Retype the lines below exactly, but only those from the line that has "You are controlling" through the line that has "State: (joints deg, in". Omit every picture.

Collected data entries
☆ ☆ ☆ ☆ ☆

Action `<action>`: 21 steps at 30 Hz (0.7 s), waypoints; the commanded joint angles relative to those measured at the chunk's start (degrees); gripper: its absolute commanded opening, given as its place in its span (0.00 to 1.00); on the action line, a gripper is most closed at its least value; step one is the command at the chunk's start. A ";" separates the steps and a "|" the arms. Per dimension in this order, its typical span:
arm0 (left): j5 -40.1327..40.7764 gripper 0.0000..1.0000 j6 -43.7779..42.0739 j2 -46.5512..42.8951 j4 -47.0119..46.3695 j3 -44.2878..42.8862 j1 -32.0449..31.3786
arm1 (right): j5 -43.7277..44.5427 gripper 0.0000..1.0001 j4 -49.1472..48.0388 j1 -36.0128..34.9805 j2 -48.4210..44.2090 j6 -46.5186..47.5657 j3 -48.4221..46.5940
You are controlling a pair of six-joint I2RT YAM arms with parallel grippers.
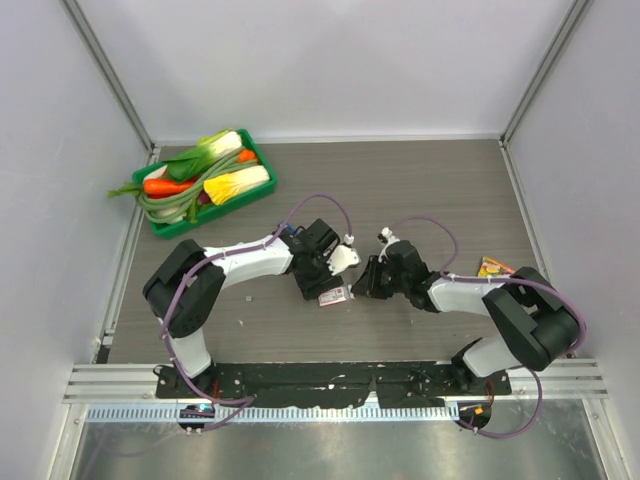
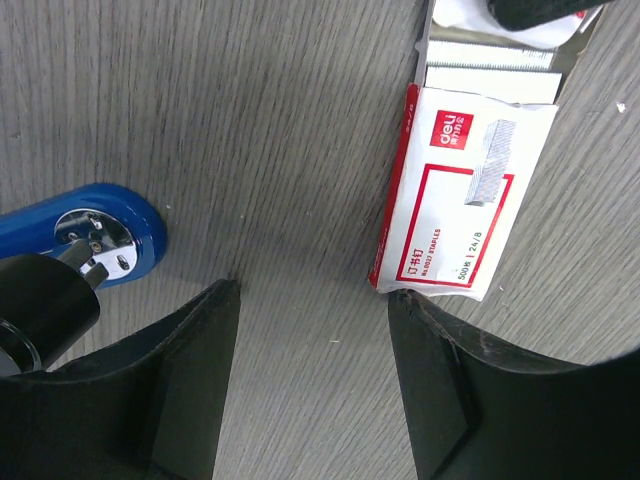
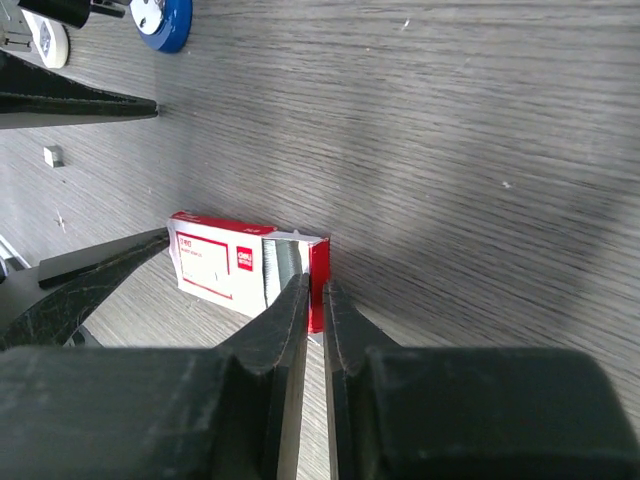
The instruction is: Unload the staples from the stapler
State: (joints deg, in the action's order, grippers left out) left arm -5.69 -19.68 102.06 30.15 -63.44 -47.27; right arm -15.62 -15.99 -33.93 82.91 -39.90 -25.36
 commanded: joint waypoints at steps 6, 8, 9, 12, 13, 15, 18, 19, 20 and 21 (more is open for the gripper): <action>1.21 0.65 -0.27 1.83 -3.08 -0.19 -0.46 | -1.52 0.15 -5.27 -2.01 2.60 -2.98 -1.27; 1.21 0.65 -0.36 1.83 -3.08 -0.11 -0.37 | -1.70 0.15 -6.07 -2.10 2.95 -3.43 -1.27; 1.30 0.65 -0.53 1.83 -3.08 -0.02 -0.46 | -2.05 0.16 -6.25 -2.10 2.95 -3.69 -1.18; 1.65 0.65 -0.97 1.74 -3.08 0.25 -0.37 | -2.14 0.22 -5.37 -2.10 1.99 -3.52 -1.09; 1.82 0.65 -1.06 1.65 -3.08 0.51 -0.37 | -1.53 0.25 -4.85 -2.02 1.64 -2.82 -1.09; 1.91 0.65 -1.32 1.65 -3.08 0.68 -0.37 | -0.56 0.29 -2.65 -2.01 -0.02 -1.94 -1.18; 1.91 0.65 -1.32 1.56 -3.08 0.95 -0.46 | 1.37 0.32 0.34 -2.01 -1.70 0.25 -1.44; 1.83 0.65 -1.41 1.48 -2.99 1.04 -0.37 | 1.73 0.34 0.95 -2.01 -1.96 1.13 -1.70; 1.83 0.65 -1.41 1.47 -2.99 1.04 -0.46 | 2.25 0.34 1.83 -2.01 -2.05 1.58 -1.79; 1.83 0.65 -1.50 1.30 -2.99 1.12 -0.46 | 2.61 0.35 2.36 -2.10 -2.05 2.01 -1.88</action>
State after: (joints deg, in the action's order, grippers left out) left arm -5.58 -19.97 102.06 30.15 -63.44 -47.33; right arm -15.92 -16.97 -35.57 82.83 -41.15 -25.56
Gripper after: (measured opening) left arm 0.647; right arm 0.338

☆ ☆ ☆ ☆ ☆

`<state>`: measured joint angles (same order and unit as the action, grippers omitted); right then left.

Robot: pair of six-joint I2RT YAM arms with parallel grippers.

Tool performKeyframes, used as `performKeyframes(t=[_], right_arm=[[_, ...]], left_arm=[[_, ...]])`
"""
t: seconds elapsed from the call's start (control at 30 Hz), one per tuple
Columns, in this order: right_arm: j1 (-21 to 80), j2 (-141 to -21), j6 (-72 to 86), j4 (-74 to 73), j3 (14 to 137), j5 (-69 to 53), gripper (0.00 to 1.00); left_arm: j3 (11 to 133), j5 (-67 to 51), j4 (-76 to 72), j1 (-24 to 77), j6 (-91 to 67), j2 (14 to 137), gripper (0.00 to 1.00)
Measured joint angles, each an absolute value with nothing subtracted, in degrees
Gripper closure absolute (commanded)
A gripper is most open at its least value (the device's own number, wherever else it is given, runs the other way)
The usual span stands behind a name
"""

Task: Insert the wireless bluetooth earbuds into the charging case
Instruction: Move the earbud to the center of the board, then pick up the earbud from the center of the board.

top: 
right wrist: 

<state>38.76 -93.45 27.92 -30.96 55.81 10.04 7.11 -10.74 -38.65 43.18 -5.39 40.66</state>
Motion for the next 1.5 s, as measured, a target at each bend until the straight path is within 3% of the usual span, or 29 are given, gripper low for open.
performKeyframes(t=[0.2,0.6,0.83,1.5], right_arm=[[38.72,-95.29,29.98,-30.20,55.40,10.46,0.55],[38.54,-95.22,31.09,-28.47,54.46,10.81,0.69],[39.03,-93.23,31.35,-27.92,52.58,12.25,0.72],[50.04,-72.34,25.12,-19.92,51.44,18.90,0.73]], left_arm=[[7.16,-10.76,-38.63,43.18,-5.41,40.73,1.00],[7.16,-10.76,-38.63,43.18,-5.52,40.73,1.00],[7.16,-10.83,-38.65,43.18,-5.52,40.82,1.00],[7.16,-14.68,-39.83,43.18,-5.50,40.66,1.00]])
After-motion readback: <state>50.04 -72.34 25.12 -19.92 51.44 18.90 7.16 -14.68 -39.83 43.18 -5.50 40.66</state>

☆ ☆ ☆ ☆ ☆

RESULT OF THE EXERCISE:
You are controlling a pair of six-joint I2RT YAM arms with parallel grippers.
The instruction is: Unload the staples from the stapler
State: (joints deg, in the action's order, grippers left out) left arm -5.69 -19.68 102.06 30.15 -63.44 -47.27; right arm -15.62 -15.99 -33.93 82.91 -39.90 -25.36

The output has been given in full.